▸ TRY IT
Reproduce the full listing below unchanged, apart from the pictures.

GIVEN DATA Start Marker

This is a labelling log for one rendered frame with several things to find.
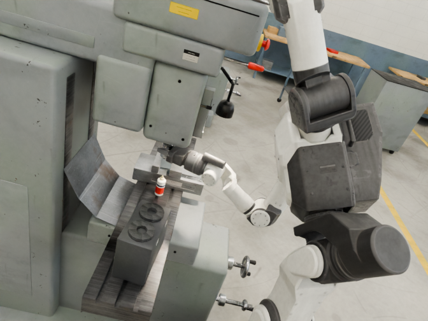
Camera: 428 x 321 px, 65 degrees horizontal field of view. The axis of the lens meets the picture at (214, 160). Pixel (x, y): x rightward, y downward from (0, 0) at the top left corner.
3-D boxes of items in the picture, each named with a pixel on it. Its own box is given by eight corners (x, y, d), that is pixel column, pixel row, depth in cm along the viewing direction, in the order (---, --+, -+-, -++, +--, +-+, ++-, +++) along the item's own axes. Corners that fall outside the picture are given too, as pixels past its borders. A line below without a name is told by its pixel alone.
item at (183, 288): (204, 293, 215) (231, 227, 184) (199, 342, 188) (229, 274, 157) (80, 263, 209) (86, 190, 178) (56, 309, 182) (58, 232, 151)
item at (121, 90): (154, 109, 147) (165, 51, 133) (139, 135, 126) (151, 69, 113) (112, 98, 145) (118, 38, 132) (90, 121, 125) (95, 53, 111)
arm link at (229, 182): (210, 162, 143) (231, 184, 145) (201, 173, 137) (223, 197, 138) (220, 155, 139) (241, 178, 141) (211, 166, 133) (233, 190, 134)
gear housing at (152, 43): (221, 60, 133) (228, 35, 128) (217, 79, 113) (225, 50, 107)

GIVEN DATA End Marker

▸ REPLY
This is a labelling log for one rendered frame with several things to find.
Camera: 428 x 321 px, 65 degrees horizontal field of view. The axis of the lens meets the picture at (214, 160). Pixel (x, y): x rightward, y downward from (0, 0) at the top left corner.
3-D boxes of items in the picture, each named with a pixel on it. Its own box is given by eight corners (x, y, d), that is pixel column, pixel row, depth in cm along the viewing direction, in the order (---, --+, -+-, -++, +--, +-+, ++-, +++) along the item's own axes. Corners that fall outside the picture are given too, as pixels past its borders. A line below without a name is told by its pixel alone.
item at (183, 288): (204, 293, 215) (231, 227, 184) (199, 342, 188) (229, 274, 157) (80, 263, 209) (86, 190, 178) (56, 309, 182) (58, 232, 151)
item at (121, 90): (154, 109, 147) (165, 51, 133) (139, 135, 126) (151, 69, 113) (112, 98, 145) (118, 38, 132) (90, 121, 125) (95, 53, 111)
arm link at (229, 182): (210, 162, 143) (231, 184, 145) (201, 173, 137) (223, 197, 138) (220, 155, 139) (241, 178, 141) (211, 166, 133) (233, 190, 134)
gear housing at (152, 43): (221, 60, 133) (228, 35, 128) (217, 79, 113) (225, 50, 107)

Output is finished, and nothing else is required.